** Opening Available data block **
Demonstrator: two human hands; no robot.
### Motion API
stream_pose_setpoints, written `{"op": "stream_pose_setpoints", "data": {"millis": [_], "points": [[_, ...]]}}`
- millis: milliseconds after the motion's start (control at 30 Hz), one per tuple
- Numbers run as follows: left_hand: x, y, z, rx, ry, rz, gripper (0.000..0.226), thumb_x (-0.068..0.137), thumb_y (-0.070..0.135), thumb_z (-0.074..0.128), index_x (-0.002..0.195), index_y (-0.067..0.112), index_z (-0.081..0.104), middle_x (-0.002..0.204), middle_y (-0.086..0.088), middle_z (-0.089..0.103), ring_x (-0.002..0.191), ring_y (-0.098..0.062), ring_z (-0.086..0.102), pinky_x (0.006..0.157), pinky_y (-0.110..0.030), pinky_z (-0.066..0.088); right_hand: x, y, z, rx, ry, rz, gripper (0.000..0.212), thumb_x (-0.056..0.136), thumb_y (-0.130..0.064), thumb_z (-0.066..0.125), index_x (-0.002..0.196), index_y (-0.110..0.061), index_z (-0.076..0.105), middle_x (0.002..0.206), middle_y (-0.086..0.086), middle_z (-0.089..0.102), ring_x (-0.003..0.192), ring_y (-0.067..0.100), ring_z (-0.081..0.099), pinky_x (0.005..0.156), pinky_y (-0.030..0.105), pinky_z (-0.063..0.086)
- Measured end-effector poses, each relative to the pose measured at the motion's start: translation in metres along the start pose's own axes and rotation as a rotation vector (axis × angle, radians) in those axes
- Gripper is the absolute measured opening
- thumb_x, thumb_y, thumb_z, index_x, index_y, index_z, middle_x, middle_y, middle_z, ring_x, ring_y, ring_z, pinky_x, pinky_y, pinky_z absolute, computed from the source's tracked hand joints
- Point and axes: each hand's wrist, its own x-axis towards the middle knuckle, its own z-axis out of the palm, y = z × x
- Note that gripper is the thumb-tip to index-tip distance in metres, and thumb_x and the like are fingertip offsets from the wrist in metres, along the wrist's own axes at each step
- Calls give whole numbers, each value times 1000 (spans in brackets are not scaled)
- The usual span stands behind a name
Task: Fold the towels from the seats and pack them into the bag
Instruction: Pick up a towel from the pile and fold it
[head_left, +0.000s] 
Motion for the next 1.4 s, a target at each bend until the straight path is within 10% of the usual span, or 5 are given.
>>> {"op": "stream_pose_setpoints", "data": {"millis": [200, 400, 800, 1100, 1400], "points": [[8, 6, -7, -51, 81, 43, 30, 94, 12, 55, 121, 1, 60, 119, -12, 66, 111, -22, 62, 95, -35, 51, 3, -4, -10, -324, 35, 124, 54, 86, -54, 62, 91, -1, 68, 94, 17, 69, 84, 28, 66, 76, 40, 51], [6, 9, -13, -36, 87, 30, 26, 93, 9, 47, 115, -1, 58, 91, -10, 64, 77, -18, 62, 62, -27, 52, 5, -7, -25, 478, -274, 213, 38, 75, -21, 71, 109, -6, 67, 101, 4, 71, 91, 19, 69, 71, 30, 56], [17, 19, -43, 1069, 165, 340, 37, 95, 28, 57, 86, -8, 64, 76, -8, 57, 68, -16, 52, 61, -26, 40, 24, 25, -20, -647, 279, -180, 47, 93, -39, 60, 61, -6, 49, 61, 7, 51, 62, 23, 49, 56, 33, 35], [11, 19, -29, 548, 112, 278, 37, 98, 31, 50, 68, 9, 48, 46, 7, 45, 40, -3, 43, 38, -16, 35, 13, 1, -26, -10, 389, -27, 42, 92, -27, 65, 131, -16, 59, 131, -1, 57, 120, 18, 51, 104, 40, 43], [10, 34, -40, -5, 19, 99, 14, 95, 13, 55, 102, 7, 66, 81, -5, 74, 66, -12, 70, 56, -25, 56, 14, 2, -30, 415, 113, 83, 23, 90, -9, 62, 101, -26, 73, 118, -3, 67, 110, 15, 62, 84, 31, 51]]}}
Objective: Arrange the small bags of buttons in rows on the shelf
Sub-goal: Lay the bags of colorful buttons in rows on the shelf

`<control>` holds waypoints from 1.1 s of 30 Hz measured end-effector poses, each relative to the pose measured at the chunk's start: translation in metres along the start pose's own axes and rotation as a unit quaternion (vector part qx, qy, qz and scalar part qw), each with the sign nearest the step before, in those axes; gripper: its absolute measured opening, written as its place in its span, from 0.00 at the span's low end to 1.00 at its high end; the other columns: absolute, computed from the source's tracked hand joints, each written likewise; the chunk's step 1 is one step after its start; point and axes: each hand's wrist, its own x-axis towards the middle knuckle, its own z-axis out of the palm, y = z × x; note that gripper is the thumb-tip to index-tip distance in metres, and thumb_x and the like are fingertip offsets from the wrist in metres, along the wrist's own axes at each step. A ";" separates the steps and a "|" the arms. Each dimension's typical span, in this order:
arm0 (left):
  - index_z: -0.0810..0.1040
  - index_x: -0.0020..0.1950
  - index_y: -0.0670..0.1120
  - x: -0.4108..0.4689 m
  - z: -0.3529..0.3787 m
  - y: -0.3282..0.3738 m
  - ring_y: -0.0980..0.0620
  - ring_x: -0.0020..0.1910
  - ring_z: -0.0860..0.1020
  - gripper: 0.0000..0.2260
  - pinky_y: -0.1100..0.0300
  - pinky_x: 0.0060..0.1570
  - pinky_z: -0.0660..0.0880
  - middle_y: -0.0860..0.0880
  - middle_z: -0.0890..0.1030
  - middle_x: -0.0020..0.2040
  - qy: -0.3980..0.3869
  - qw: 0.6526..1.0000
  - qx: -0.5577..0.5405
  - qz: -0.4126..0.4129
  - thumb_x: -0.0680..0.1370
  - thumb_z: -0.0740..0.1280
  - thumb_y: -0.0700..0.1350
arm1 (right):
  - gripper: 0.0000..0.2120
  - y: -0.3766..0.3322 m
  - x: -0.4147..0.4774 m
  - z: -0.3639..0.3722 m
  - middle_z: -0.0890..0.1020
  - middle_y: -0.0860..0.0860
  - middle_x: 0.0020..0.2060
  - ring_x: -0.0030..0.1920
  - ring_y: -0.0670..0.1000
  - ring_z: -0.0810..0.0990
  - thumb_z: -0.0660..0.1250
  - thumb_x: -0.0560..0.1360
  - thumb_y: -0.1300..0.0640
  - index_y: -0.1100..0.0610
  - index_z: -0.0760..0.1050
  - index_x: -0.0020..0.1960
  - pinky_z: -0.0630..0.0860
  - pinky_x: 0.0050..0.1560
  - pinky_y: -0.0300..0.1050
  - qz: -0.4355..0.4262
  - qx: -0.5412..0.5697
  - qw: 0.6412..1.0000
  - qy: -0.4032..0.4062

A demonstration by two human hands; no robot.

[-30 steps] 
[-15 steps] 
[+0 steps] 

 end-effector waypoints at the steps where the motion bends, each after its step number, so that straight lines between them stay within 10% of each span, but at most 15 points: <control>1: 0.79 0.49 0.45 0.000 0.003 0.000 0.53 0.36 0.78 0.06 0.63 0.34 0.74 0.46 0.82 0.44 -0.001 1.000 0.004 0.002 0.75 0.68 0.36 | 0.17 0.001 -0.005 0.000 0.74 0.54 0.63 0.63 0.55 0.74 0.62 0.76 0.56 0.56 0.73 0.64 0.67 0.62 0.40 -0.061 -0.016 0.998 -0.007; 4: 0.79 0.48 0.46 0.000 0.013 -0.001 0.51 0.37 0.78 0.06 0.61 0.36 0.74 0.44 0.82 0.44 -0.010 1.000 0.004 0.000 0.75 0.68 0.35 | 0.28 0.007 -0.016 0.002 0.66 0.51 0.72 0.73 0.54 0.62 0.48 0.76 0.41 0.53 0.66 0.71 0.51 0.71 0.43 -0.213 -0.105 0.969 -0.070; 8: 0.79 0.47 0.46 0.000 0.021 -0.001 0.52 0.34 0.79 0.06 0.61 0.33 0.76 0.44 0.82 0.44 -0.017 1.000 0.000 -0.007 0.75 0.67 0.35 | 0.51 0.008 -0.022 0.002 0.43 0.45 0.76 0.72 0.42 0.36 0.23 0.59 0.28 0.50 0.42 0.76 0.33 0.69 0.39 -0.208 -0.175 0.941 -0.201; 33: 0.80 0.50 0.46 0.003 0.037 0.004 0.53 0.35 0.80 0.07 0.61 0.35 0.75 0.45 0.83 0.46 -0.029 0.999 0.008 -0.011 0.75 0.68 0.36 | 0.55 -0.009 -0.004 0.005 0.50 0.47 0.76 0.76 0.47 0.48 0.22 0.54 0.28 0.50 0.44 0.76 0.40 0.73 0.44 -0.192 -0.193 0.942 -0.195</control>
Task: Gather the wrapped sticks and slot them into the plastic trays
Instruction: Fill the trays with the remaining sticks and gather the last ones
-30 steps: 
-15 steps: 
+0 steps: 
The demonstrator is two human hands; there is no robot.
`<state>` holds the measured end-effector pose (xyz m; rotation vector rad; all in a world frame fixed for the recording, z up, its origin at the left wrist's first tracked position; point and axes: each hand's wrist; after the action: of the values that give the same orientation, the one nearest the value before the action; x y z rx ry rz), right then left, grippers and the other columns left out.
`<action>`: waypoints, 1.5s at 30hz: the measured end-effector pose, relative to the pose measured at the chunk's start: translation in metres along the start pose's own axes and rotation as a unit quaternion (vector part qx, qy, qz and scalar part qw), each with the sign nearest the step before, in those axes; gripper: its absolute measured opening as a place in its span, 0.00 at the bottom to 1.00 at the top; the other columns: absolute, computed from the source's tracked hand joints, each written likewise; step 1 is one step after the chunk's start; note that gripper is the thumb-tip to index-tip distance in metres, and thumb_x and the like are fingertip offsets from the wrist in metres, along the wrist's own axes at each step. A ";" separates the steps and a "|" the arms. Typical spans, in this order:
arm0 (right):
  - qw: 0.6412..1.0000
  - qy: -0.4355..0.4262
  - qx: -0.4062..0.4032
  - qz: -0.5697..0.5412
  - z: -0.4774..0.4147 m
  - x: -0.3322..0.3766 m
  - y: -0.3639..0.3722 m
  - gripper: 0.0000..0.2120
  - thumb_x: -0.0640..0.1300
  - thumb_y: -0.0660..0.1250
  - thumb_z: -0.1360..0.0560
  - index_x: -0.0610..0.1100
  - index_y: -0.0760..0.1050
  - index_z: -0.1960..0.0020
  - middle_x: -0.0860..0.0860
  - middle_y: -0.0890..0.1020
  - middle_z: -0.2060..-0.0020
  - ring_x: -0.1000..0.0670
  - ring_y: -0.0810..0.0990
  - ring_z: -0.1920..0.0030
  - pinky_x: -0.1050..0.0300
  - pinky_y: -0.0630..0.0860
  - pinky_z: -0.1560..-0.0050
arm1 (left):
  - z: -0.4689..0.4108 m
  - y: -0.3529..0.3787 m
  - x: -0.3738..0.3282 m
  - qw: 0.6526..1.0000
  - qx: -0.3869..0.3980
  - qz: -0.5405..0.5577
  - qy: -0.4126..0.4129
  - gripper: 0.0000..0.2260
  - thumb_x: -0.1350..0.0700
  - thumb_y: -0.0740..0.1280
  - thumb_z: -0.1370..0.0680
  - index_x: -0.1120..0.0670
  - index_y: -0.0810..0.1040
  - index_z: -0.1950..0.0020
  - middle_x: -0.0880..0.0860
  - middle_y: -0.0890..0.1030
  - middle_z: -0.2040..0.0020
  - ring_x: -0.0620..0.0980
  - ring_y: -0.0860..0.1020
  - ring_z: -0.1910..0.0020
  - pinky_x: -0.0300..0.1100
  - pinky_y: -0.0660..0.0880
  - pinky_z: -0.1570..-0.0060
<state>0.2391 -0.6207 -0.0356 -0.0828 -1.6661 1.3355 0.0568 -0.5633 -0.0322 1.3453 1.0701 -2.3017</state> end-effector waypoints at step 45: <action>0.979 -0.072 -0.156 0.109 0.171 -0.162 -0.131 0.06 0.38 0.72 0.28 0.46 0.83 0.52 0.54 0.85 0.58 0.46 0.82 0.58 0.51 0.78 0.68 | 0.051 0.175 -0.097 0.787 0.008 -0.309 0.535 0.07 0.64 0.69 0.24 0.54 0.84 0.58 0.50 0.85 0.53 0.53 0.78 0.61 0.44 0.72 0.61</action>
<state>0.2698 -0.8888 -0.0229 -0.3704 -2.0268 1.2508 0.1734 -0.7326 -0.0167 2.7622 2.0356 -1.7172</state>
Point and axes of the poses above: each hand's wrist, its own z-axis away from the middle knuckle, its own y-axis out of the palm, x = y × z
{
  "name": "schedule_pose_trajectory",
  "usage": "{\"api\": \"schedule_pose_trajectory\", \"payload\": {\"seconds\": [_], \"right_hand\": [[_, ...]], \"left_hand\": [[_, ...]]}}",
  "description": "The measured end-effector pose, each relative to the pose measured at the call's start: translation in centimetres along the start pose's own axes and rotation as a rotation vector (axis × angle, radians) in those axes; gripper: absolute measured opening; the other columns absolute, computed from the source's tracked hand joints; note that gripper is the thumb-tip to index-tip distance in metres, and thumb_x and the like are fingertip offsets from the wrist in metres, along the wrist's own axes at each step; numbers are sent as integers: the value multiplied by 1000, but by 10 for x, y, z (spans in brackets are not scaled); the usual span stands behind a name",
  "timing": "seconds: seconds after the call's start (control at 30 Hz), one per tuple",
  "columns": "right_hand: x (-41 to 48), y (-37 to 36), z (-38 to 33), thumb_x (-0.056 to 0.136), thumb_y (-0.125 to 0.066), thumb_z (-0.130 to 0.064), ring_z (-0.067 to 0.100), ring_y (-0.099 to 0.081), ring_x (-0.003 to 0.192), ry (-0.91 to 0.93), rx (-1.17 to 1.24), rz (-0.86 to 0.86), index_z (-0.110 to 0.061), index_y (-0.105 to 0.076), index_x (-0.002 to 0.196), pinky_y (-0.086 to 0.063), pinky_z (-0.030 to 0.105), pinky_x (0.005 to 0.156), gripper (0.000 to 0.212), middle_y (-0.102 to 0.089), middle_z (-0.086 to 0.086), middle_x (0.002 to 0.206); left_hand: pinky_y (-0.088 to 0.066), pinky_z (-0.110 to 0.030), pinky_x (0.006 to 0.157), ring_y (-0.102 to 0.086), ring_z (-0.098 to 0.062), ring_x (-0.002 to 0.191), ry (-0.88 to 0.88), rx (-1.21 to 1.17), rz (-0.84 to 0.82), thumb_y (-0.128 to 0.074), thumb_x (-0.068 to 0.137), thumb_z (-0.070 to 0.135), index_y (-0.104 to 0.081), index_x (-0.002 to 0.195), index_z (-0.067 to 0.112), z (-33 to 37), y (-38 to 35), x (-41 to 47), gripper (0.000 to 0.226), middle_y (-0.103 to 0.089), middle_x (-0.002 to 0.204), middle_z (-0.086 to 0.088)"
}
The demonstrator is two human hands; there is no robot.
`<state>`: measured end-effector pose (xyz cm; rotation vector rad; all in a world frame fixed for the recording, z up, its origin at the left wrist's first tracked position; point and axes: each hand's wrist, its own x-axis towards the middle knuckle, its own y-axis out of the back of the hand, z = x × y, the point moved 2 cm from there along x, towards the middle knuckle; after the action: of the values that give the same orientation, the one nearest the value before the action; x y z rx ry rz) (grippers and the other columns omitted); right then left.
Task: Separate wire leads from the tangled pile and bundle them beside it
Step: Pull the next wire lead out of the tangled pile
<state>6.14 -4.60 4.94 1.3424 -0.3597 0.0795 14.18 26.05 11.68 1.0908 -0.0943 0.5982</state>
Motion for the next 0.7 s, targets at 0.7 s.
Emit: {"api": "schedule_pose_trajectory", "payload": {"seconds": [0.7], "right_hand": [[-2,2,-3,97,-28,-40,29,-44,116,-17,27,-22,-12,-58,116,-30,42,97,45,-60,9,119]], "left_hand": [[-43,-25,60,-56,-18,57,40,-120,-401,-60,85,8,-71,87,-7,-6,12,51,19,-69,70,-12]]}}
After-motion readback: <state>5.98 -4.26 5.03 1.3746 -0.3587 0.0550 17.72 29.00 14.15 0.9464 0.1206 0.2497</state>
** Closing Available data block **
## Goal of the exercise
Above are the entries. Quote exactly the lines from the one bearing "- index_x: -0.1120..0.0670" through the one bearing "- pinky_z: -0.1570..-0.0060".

## Response for this exercise
  - index_x: -0.1120..0.0670
  - index_y: -0.0810..0.1040
  - index_z: -0.1950..0.0020
  - middle_x: -0.0880..0.0860
  - middle_y: -0.0890..0.1030
  - middle_z: -0.2040..0.0020
  - ring_x: -0.0620..0.0980
  - ring_y: -0.0860..0.1020
  - ring_z: -0.1910..0.0020
  - pinky_x: -0.0300..0.1100
  - pinky_y: -0.0660..0.0880
  - pinky_z: -0.1570..-0.0060

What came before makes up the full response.